Awesome Kubernetes

A collection of kubernetes knowledge

Brief Story of development

Traditional deployment era
- organizations ran applications on physical servers
- caused resource allocation issues
- scale by add more physical server but expensive for organizations to maintain many physical servers
Virtualized deployment era
- it allows you to run multiple Virtual Machines (VMs) on a single physical server’s CPU
- with virtualization you can present a set of physical resources as a cluster of disposable virtual machines
- full machine running all the components, including its own operating system
Container deployment era
- containers are similar to VMs, but they have relaxed isolation properties to share the Operating System (OS) among the applications

Kubernetes Benefits

Service discovery and load balancing
Storage orchestration
Automated rollouts and rollbacks
Automatic bin packing
- You tell Kubernetes how much CPU and memory (RAM) each container needs.
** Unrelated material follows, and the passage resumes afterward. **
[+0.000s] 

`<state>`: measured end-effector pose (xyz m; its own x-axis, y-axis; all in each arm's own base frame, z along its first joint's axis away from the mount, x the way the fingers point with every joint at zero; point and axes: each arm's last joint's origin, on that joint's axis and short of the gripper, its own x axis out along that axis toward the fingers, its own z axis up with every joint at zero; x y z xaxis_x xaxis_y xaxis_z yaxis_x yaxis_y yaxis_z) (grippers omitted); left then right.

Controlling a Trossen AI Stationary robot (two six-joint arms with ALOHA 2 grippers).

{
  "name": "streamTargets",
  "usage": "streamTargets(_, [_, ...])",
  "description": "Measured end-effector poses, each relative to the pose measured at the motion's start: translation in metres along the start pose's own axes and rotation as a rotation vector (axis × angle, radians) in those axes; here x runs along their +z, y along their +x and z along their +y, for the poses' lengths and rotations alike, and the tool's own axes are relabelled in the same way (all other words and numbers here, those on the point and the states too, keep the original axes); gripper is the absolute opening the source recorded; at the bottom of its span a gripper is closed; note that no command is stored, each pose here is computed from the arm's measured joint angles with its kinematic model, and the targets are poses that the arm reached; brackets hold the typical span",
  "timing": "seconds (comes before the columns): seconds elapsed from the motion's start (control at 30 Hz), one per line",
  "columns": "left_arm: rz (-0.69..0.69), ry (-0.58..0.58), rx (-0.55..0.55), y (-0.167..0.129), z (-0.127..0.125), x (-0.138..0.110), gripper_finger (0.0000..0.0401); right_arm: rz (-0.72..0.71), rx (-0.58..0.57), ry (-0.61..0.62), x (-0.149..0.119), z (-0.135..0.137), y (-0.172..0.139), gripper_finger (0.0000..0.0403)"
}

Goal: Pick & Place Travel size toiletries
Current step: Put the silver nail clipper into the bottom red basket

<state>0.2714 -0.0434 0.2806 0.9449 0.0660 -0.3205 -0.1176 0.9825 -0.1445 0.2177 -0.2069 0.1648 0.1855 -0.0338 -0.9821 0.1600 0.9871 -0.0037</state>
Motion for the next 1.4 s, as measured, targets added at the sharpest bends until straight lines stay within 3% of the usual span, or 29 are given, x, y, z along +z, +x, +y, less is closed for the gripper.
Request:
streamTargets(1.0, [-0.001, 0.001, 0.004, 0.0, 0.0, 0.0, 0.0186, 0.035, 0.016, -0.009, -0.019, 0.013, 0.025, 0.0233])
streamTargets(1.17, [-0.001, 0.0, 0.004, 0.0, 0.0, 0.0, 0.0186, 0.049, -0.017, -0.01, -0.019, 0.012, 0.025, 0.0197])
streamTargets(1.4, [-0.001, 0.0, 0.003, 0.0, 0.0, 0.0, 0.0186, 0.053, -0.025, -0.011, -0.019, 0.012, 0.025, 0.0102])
Kubernetes can fit containers onto your nodes to make the best use of your resources.
Self-healing
Secret and configuration management
- Lets you store and manage sensitive information, such as passwords, OAuth tokens, and SSH keys. You can deploy and update secrets and application configuration without rebuilding your container images, and without exposing secrets in your stack configuration

Kubernetes Components

When you deploy Kubernetes, you get a cluster

A cluster has at least one worker node and at least one master node

Master Component

kube-apiserver
- Exposes the Kubernetes API. The API server is the front end for the Kubernetes control plane.
etcd
- Consistent and highly-available key value store used as Kubernetes’ backing store for all cluster data
kube-scheduler
- Watches newly created pods that have no node assigned, and selects a node for them to run on
kube-controller-manager
- Logical
  - Node Controller: Responsible for noticing and responding when nodes go down
  - Replication Controller: Responsible for maintaining the correct number of pods for every replication controller object in the system
  - Endpoints Controller: Populates the Endpoints object (that is, joins Services & Pods)
  - Service Account & Token Controllers: Create default accounts and API access tokens for new namespaces
cloud-controller-manager
- runs controllers that interact with the underlying cloud providers
- allows the cloud vendor’s code and the Kubernetes code to evolve independently of each other

Worker Component

kubelet
- An agent that runs on each node in the cluster. It makes sure that containers are running in a pod
kube-proxy
- a network proxy that runs on each node in your cluster to maintains network rules on nodes
- These network rules allow network communication to your Pods from network sessions inside or outside of your cluster
Container Runtime
- The container runtime is the software that is responsible for running containers
- Read more

Kubernetes Object

A Kubernetes object is a “record of intent”–once you create the object, the Kubernetes system will constantly work to ensure that object exists. By creating an object, you’re effectively telling the Kubernetes system what you want your cluster’s workload to look like; this is your cluster’s desired state

To work with Kubernetes objects–whether to create, modify, or delete them–you’ll need to use the Kubernetes API

Object Spec and Status

Kubernetes object includes two nested object fields

object spec
- which you must provide, describes your desired state for the object–the characteristics that you want the object to have
object status
- describes the actual state of the object, and is supplied and updated by the Kubernetes system

Describing a Kubernetes Object

Most often, you provide the information to kubectl in a .yaml file. kubectl converts the information to JSON when making the API request

apiVersion: apps/v1 # for versions before 1.9.0 use apps/v1beta2
kind: Deployment
metadata:
  name: nginx-deployment
spec:
  selector:
    matchLabels:
      app: nginx
  replicas: 2 # tells deployment to run 2 pods matching the template
  template:
    metadata:
      labels:
        app: nginx
    spec:
      containers:
      - name: nginx
        image: nginx:1.7.9
        ports:
        - containerPort: 80

Name

Each object in your cluster has a Name that is unique for that type of resource. Every Kubernetes object also has a UID that is unique across your whole cluster

Namespace

Namespaces are intended for use in environments with many users spread across multiple teams, or projects. For clusters with a few to tens of users, you should not need to create or think about namespaces at all

Label and Selector

Labels are key/value pairs that are attached to objects, such as pods. Labels are intended to be used to specify identifying attributes of objects that are meaningful and relevant to users

"metadata": {
  "labels": {
    "key1" : "value1",
    "key2" : "value2"
  }
}

With label selector, the client/user can identify a set of objects. The label selector is the core grouping primitive in Kubernetes

"selector": {
    "component" : "redis",
}

Annotations

Labels can be used to select objects and to find collections of objects that satisfy certain conditions. In contrast, annotations are not used to identify and select objects.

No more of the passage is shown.